(LifeSiteNews) – A Washington-era grandmother won a $65,000 settlement from the City of Port Townsend and the Olympic Peninsula YMCA after she was banned from a swimming pool for objecting to a cross-dressing man watching small girls change clothes.
As covered by LifeSiteNews in 2022, Julie Jaman testified before the Port Townsend City Council about her experience showering in the local pool’s facilities when she heard “a man’s voice in the women’s dressing area.” When she investigated, she said that she saw “a man in a women’s swimsuit, watching little girls pull down their bathing suits in order to use the toilets in the dressing room.”
She also told a local newspaper, “There were gaps in the curtain and there I was, naked, with soap and water on me, and this guy, right there very close to me. I asked, ‘Do you have a penis?’ He said, ‘That’s none of your business.’ That’s when I told him, ‘Get out of here, right now.” She appealed to a nearby female manager, who she says replied, “you’re discriminating and you can’t use the pool anymore and I’m calling the police.”
After speaking to police and reviewing police reports, the Port Townsend FreePress reported that Jaman had an “emotional response to a strange male being in the bathroom and helping a young girl take off her bathing suit,” and was described as “screaming” by a complainant.
“In an effort by the city and the YMCA to apply the neo-cultural gender rules at Mountain View Pool dressing, shower room facilities, women and children are being put at risk,” Jaman declared at the time.
A YMCA marketing and communications manager responded at the time by disputing her version of events, claiming the male was not “engaging” with the young girls but was simply escorting them to the dressing room, and that the confrontation was just one in a series of many that led to her ban.
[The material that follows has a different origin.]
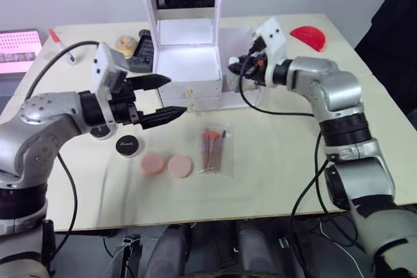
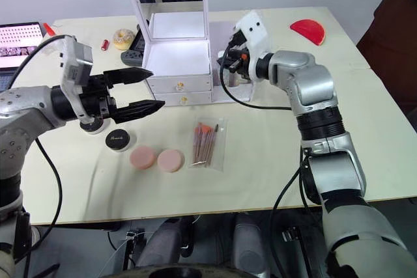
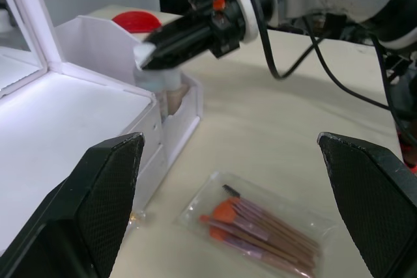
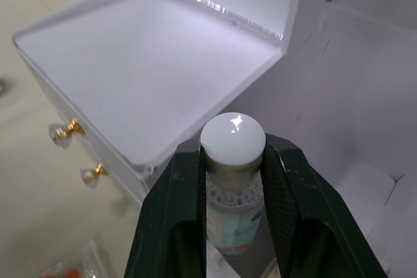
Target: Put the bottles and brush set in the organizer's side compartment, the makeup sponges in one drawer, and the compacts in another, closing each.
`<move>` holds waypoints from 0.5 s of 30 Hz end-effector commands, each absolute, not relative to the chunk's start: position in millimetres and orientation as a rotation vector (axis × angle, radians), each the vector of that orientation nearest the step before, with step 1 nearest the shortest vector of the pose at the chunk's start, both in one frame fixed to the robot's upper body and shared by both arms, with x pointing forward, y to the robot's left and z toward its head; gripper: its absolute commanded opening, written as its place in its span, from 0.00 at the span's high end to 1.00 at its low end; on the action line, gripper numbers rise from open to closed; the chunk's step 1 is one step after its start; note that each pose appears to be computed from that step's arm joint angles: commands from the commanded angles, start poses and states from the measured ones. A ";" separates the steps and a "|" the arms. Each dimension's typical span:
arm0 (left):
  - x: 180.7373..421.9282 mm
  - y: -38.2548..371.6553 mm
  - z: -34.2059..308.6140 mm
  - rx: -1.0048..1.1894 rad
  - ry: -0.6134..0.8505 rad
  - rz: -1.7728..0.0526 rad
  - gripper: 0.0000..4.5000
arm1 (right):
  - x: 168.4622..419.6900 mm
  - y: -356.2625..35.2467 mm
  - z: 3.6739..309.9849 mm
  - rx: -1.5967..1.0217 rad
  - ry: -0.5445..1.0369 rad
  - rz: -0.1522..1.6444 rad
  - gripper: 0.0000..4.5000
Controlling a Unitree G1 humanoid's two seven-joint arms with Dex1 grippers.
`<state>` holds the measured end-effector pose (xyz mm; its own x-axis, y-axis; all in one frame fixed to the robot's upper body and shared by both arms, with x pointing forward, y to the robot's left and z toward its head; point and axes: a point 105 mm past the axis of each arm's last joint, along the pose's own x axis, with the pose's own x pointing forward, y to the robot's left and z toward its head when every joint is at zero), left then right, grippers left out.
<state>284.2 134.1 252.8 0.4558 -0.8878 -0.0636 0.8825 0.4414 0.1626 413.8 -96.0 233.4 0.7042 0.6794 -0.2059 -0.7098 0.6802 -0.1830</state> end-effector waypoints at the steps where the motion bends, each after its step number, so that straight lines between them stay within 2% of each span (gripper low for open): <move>1: 278.4 134.3 268.6 0.216 -0.088 -1.093 0.00 | 415.8 -90.3 238.0 -0.289 0.077 0.786 0.85; 7: 277.9 134.2 269.2 0.219 -0.087 -1.091 0.00 | 424.4 -93.8 217.3 -0.298 0.118 0.762 0.85; 14: 278.8 135.7 268.3 0.216 -0.083 -1.088 0.00 | 425.0 -94.0 211.4 -0.280 0.134 0.766 0.85; 15: 279.1 136.0 267.6 0.215 -0.081 -1.087 0.00 | 424.3 -93.7 212.7 -0.278 0.129 0.770 0.62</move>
She sued, however, and on June 30 the group representing her, the Center for American Liberty (CAL), announced that the city and the YMCA chapter had agreed to a $65,000 settlement, which also provides that the city will “remove certain information about Ms. Jaman from its website, further underscoring the baselessness of the actions taken against her.”
“This case was never just about one woman being banned from a publicly owned pool, it was about the fundamental right of every American to speak truth without fear of retaliation,” said Mark Trammell, CEO of CAL. “Julie Jaman bravely stood her ground, endured attacks on her character, and today’s settlement affirms that government officials cannot silence dissenting voices through intimidation or retribution.”
“I never imagined that expressing concerns about the safety and privacy of women and girls would lead to me being shunned and banned,” Jaman added. “I’m grateful that justice has been served and that my voice was heard. This is a victory for common sense, women’s rights, and the right to speak the truth.”
Despite being demanded by LGBT activists as a matter of “fairness,” policies forcing girls to share intimate facilities such as bathrooms, showers, or changing areas with males who “identify” as the opposite sex violates their privacy rights, subjects them to needless emotional stress, and gives potential male predators a viable pretext to enter female bathrooms or lockers by simply claiming transgender status.